Cetirizine, a major metabolite of hydroxyzine, became a marketed second-generation H1 antihistamine that is orally active and has a rapid onset of action, long duration of effects and a very good safety record at recommended doses. The approved drug is a racemic mixture of (S)-cetirizine and (R)-cetirizine, the latter being the levorotary enantiomer that also exists in the market as a third-generation, non-sedating and highly selective antihistamine. Both enantiomers bind tightly to the human histamine H1 receptor (hH1R) and behave as inverse agonists but the affinity and residence time of (R)-cetirizine are greater than those of (S)-cetirizine. In blood plasma, cetirizine exists in the zwitterionic form and more than 90% of the circulating drug is bound to human serum albumin (HSA), which acts as an inactive reservoir. Independent X-ray crystallographic work has solved the structure of the hH1Rdoxepin complex and has identified two drug-binding sites for cetirizine on equine serum albumin (ESA). Given this background, we decided to model a membrane-embedded hH1R in complex with either (R)- or (S)-cetirizine and also the complexes of both ESA and HSA with these two enantiomeric drugs to analyze possible differences in binding modes between enantiomers and also among targets. The ensuing molecular dynamics simulations in explicit solvent and additional computational chemistry calculations provided structural and energetic information about all of these complexes that is normally beyond current experimental possibilities. Overall, we found very good agreement between our binding energy estimates and extant biochemical and pharmacological evidence. A much higher degree of solvent exposure in the cetirizine-binding site(s) of HSA and ESA relative to the more occluded orthosteric binding site in hH1R is translated into larger positional fluctuations and considerably lower affinities for these two nonspecific targets.

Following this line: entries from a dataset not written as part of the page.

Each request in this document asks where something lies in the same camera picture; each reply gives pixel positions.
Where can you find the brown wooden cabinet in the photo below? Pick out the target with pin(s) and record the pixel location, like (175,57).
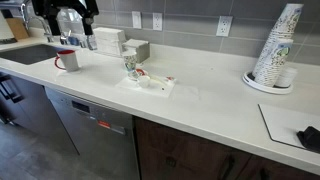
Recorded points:
(193,156)

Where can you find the white rectangular mat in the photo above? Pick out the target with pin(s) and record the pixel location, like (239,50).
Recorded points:
(283,123)

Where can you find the stack of white lids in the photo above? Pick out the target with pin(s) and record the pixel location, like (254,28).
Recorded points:
(287,77)

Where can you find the short stack patterned paper cups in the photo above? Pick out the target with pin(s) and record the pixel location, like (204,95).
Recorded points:
(275,63)

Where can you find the white plastic spoon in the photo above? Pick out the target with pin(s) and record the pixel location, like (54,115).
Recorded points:
(158,80)

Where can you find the dark grey cabinet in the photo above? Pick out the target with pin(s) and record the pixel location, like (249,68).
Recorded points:
(30,110)

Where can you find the patterned paper cup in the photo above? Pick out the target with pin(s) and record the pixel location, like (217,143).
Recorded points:
(130,60)

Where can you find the round white tray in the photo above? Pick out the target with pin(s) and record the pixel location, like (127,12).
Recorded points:
(256,85)

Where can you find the stainless steel dishwasher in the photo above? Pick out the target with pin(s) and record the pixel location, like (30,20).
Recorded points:
(100,140)

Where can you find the dark kitchen sink basin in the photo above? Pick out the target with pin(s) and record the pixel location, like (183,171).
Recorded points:
(30,54)

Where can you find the small white cup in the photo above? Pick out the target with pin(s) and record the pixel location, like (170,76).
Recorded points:
(144,81)

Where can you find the white object with black base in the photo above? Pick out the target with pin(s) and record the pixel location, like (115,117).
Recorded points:
(4,30)

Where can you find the black object on mat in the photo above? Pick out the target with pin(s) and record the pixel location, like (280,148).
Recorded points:
(310,137)

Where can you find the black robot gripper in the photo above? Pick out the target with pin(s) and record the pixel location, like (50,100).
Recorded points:
(66,3)

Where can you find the stack of white napkins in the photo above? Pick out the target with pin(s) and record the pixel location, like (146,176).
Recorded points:
(108,40)

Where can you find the small red white packet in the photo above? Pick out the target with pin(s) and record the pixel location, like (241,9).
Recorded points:
(170,79)

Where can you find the tall stack patterned paper cups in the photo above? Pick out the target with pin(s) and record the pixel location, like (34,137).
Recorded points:
(283,23)

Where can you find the white wall outlet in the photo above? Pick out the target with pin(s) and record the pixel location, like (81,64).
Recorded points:
(224,26)
(157,21)

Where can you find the small blue object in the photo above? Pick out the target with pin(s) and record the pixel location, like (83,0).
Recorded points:
(74,41)

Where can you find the red and white small dish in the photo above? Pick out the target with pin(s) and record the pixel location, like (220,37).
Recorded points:
(140,72)

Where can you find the wooden cutting board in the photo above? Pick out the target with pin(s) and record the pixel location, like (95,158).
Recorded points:
(17,28)

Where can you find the large white napkin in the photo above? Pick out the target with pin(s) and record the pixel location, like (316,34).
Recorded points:
(156,89)

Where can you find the white mug with red interior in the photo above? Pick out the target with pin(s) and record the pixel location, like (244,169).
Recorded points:
(70,60)

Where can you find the white light switch plate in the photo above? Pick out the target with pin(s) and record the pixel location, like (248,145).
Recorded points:
(136,19)

Whereas it is demonstrated that the two known pockets in ESA provide enough stability for cetirizine binding, only one such site does so in HSA due to a number of amino acid replacements. At the histamine-binding site in hH1R, the distinct interactions established between the phenyl and chlorophenyl moieties of the two enantiomers with the amino acids lining up the pocket and between their free carboxylates and Lys179 in the second extracellular loop account for the improved pharmacological profile of (R)-cetirizine.